The boy was an actor. He wore the flying swan insignia of Will’s company and, from his lack of beard and the smoothness of his skin, Violetta guessed that he played the parts of women. His cheeks were washed with delicate colour, and his expressive pale blue eyes were fringed with dark golden lashes.
‘My name is Tod, Tod Brook,’ he said, snatching off his green velvet cap to show a tangle of blond curls. ‘I’m an actor,’ he added as he bowed low.
‘I thought you might be.’ Violetta smiled up at him. ‘I am Violetta.’
He took her hand and kissed it, looking up at her through his long lashes. He had the air of one who knows his power to attract. Some of the serving girls were staring in frank interest, and one or two of the men were casting covert glances his way, but as soon as Violetta smiled he had eyes only for her.
‘And this is Feste.’
‘Nice to make your acquaintance.’ Feste had spread his cards out again. ‘Find the Lady. Best of three. Want to try your luck?’
‘Not me.’ Tod laughed. ‘I’m not much of a betting man.’
Feste shrugged and looked around. ‘Others might be interested –’

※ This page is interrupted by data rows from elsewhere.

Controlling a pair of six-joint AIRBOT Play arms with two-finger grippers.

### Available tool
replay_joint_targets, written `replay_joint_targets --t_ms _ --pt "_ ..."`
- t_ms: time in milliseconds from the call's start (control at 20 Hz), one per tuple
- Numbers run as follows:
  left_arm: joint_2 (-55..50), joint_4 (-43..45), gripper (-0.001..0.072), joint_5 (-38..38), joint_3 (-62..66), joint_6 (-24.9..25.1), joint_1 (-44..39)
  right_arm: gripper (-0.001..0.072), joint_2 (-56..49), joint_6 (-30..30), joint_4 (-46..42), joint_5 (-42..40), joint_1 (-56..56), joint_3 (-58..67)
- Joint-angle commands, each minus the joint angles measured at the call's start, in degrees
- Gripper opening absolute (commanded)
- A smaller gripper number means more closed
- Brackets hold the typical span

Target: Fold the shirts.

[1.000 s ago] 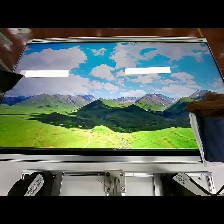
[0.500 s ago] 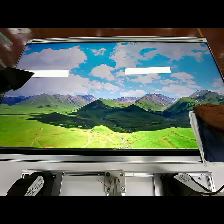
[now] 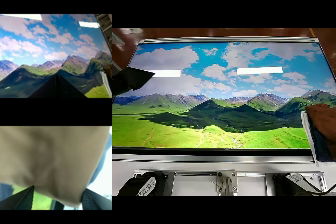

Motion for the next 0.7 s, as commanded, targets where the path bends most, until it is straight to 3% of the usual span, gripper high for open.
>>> replay_joint_targets --t_ms 0,100,150,300,400,500,550,600,650 --pt "-0.20 0.02 0.0040 0.11 0.02 -0.02 -0.83 0.0677 2.36 -1.73 2.34 2.97 -0.07 3.78" --pt "-0.55 0.02 0.0040 0.02 0.00 -0.02 -0.85 0.0673 4.13 -2.86 5.51 1.53 0.04 10.80" --pt "-0.87 0.07 0.0039 -0.02 0.00 -0.02 -1.36 0.0614 5.05 -4.90 8.87 -0.63 0.42 14.80" --pt "-3.91 4.76 0.0037 0.31 0.00 -0.17 -7.32 0.0606 7.78 -12.90 19.08 -6.78 6.69 21.88" --pt "-8.26 17.31 0.0037 0.59 0.24 -8.70 -15.52 0.0606 8.72 -13.79 18.43 -6.64 15.98 22.84" --pt "-14.01 33.48 0.0037 -6.19 3.08 -21.22 -23.28 0.0609 8.15 -13.51 13.62 -0.15 26.62 22.80" --pt "-17.70 40.52 0.0038 -11.28 5.64 -24.57 -27.08 0.0660 7.30 -12.98 9.05 3.80 31.58 22.23" --pt "-21.31 44.39 0.0060 -14.80 8.39 -25.07 -29.92 0.0672 5.88 -10.82 4.85 8.72 35.58 21.33" --pt "-24.09 45.70 0.0299 -16.04 10.84 -25.09 -31.61 0.0672 4.57 -10.36 3.17 12.31 37.83 20.33"
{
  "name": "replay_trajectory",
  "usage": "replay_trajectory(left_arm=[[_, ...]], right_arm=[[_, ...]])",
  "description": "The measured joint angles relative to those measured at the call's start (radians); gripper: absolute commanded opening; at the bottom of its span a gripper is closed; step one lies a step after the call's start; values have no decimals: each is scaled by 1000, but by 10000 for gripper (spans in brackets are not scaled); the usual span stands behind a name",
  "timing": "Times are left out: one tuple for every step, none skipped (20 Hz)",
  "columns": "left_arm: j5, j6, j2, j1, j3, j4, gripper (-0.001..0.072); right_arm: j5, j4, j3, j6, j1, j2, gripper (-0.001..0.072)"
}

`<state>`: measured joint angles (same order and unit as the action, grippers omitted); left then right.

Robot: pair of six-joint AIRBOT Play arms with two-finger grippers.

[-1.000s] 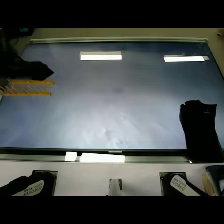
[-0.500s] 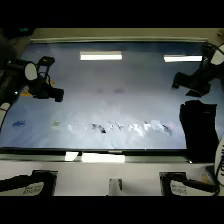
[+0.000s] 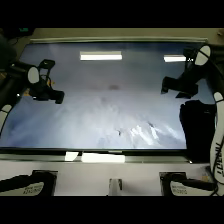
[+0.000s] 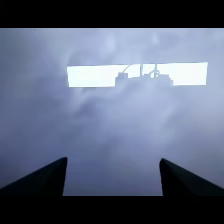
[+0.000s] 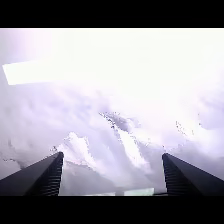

‘No tricks here.’ Violetta trapped the movement of the cards. ‘Put those away. We are leaving.’
‘Which way do you go?’ Tod asked.
‘To the Hollander.’
‘In that case, it might be better to travel in numbers. The Hollander is not in the best of areas.’ Tod drew his cloak aside to show that he was wearing a blade. ‘I will come with you.’
‘Thank you,’ Violetta said, ‘but I have Feste. He is protection enough.’
‘Even so . . .’ Tod was not going to be deflected as easily as that. ‘I can help carry the box.’
‘I can manage that.’ Feste folded his cards.